> [Task brief]
Line by line, copy the material below exactly as given.

________

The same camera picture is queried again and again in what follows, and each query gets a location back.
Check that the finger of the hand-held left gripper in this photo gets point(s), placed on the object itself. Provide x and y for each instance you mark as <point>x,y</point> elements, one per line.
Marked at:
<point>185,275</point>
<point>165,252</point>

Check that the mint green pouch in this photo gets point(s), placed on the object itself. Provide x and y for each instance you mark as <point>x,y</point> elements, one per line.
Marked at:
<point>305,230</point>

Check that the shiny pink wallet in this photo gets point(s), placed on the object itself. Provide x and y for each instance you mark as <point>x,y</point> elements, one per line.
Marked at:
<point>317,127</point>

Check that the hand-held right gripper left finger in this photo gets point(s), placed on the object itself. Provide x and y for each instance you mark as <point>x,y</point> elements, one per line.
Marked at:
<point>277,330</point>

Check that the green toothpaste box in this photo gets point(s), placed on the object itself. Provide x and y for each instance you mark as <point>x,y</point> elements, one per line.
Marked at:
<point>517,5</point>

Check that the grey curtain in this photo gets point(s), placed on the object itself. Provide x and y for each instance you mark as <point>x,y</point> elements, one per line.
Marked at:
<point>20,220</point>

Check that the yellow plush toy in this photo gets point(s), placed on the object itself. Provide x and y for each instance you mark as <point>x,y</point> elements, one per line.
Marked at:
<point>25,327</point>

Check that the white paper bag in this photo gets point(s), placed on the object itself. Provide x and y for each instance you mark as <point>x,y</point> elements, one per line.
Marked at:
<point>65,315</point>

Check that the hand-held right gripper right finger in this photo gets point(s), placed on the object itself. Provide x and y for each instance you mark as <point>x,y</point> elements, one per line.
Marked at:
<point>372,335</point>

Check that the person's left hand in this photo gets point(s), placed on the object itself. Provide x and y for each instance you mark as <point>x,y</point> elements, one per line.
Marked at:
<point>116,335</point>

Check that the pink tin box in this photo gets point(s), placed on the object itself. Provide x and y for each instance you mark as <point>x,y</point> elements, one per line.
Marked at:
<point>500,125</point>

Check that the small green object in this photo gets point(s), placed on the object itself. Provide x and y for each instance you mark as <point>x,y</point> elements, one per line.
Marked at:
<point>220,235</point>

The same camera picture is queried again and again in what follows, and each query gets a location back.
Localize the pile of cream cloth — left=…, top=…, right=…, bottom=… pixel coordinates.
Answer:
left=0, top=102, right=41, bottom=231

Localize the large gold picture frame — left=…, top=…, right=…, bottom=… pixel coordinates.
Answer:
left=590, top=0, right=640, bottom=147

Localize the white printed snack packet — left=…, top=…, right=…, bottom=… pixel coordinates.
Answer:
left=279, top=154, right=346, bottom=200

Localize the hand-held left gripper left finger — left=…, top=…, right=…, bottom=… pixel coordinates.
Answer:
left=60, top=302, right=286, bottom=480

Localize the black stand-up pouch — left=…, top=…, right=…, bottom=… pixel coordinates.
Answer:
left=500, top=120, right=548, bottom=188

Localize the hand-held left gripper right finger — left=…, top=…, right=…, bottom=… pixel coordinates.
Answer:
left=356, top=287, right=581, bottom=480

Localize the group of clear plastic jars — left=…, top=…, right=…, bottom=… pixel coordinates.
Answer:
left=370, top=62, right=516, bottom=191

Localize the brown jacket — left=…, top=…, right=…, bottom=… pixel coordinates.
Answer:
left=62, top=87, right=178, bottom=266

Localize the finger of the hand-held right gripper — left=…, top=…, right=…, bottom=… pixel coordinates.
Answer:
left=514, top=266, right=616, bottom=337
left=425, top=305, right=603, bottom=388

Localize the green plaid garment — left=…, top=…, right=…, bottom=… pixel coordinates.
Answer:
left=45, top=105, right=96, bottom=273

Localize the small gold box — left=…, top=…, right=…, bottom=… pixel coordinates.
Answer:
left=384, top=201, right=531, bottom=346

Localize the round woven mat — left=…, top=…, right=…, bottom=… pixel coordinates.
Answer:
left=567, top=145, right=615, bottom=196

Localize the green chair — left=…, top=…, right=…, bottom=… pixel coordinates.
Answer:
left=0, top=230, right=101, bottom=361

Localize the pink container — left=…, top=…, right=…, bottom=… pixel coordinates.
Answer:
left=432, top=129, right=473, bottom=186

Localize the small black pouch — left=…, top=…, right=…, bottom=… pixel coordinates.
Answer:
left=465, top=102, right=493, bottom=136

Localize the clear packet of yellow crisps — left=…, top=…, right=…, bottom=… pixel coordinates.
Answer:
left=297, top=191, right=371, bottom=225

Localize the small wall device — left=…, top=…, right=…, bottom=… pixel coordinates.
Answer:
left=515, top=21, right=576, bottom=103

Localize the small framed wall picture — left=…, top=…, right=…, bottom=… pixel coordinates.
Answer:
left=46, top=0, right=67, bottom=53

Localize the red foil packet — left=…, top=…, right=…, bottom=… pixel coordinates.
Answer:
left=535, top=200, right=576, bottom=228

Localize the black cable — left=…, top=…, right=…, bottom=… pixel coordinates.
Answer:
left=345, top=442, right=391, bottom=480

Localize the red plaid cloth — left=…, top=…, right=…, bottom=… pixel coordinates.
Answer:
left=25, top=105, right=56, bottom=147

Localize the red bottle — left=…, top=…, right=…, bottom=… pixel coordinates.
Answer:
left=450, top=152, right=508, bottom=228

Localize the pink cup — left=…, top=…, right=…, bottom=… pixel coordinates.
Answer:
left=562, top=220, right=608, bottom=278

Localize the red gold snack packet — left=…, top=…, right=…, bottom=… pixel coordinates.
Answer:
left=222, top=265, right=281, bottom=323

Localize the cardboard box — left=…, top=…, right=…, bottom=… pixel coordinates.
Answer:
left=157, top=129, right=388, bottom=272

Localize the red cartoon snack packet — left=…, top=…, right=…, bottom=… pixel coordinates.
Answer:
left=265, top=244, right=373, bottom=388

________

> [Reply to the task]
The same camera picture is queried again and again in what follows, and each query gets a location back.
Check that the finger of the hand-held left gripper in this photo gets point(s), placed on the object itself. Provide x and y for each instance you mark as <point>x,y</point> elements, one per line.
Marked at:
<point>185,275</point>
<point>165,252</point>

Check that the mint green pouch in this photo gets point(s), placed on the object itself. Provide x and y for each instance you mark as <point>x,y</point> elements, one per line.
Marked at:
<point>305,230</point>

Check that the shiny pink wallet in this photo gets point(s), placed on the object itself. Provide x and y for each instance you mark as <point>x,y</point> elements, one per line.
Marked at:
<point>317,127</point>

Check that the hand-held right gripper left finger in this photo gets point(s), placed on the object itself. Provide x and y for each instance you mark as <point>x,y</point> elements, one per line.
Marked at:
<point>277,330</point>

Check that the green toothpaste box in this photo gets point(s), placed on the object itself. Provide x and y for each instance you mark as <point>x,y</point> elements, one per line.
Marked at:
<point>517,5</point>

Check that the grey curtain in this photo gets point(s), placed on the object itself. Provide x and y for each instance you mark as <point>x,y</point> elements, one per line.
Marked at:
<point>20,220</point>

Check that the yellow plush toy in this photo gets point(s), placed on the object itself. Provide x and y for each instance you mark as <point>x,y</point> elements, one per line.
Marked at:
<point>25,327</point>

Check that the white paper bag in this photo gets point(s), placed on the object itself. Provide x and y for each instance you mark as <point>x,y</point> elements, one per line.
Marked at:
<point>65,315</point>

Check that the hand-held right gripper right finger in this photo gets point(s), placed on the object itself. Provide x and y for each instance you mark as <point>x,y</point> elements, one per line.
Marked at:
<point>372,335</point>

Check that the person's left hand in this photo gets point(s), placed on the object itself. Provide x and y for each instance you mark as <point>x,y</point> elements, one per line.
Marked at:
<point>116,335</point>

Check that the pink tin box in this photo gets point(s), placed on the object itself. Provide x and y for each instance you mark as <point>x,y</point> elements, one per line.
Marked at:
<point>500,125</point>

Check that the small green object in this photo gets point(s), placed on the object itself. Provide x and y for each instance you mark as <point>x,y</point> elements, one per line.
Marked at:
<point>220,235</point>

The same camera picture is queried again and again in what follows, and each query gets a location back.
Localize the pile of cream cloth — left=…, top=…, right=…, bottom=… pixel coordinates.
Answer:
left=0, top=102, right=41, bottom=231

Localize the large gold picture frame — left=…, top=…, right=…, bottom=… pixel coordinates.
Answer:
left=590, top=0, right=640, bottom=147

Localize the white printed snack packet — left=…, top=…, right=…, bottom=… pixel coordinates.
Answer:
left=279, top=154, right=346, bottom=200

Localize the hand-held left gripper left finger — left=…, top=…, right=…, bottom=… pixel coordinates.
Answer:
left=60, top=302, right=286, bottom=480

Localize the black stand-up pouch — left=…, top=…, right=…, bottom=… pixel coordinates.
Answer:
left=500, top=120, right=548, bottom=188

Localize the hand-held left gripper right finger — left=…, top=…, right=…, bottom=… pixel coordinates.
Answer:
left=356, top=287, right=581, bottom=480

Localize the group of clear plastic jars — left=…, top=…, right=…, bottom=… pixel coordinates.
Answer:
left=370, top=62, right=516, bottom=191

Localize the brown jacket — left=…, top=…, right=…, bottom=… pixel coordinates.
Answer:
left=62, top=87, right=178, bottom=266

Localize the finger of the hand-held right gripper — left=…, top=…, right=…, bottom=… pixel coordinates.
Answer:
left=514, top=266, right=616, bottom=337
left=425, top=305, right=603, bottom=388

Localize the green plaid garment — left=…, top=…, right=…, bottom=… pixel coordinates.
Answer:
left=45, top=105, right=96, bottom=273

Localize the small gold box — left=…, top=…, right=…, bottom=… pixel coordinates.
Answer:
left=384, top=201, right=531, bottom=346

Localize the round woven mat — left=…, top=…, right=…, bottom=… pixel coordinates.
Answer:
left=567, top=145, right=615, bottom=196

Localize the green chair — left=…, top=…, right=…, bottom=… pixel coordinates.
Answer:
left=0, top=230, right=101, bottom=361

Localize the pink container — left=…, top=…, right=…, bottom=… pixel coordinates.
Answer:
left=432, top=129, right=473, bottom=186

Localize the small black pouch — left=…, top=…, right=…, bottom=… pixel coordinates.
Answer:
left=465, top=102, right=493, bottom=136

Localize the clear packet of yellow crisps — left=…, top=…, right=…, bottom=… pixel coordinates.
Answer:
left=297, top=191, right=371, bottom=225

Localize the small wall device — left=…, top=…, right=…, bottom=… pixel coordinates.
Answer:
left=515, top=21, right=576, bottom=103

Localize the small framed wall picture — left=…, top=…, right=…, bottom=… pixel coordinates.
Answer:
left=46, top=0, right=67, bottom=53

Localize the red foil packet — left=…, top=…, right=…, bottom=… pixel coordinates.
Answer:
left=535, top=200, right=576, bottom=228

Localize the black cable — left=…, top=…, right=…, bottom=… pixel coordinates.
Answer:
left=345, top=442, right=391, bottom=480

Localize the red plaid cloth — left=…, top=…, right=…, bottom=… pixel coordinates.
Answer:
left=25, top=105, right=56, bottom=147

Localize the red bottle — left=…, top=…, right=…, bottom=… pixel coordinates.
Answer:
left=450, top=152, right=508, bottom=228

Localize the pink cup — left=…, top=…, right=…, bottom=… pixel coordinates.
Answer:
left=562, top=220, right=608, bottom=278

Localize the red gold snack packet — left=…, top=…, right=…, bottom=… pixel coordinates.
Answer:
left=222, top=265, right=281, bottom=323

Localize the cardboard box — left=…, top=…, right=…, bottom=… pixel coordinates.
Answer:
left=157, top=129, right=388, bottom=272

Localize the red cartoon snack packet — left=…, top=…, right=…, bottom=… pixel coordinates.
Answer:
left=265, top=244, right=373, bottom=388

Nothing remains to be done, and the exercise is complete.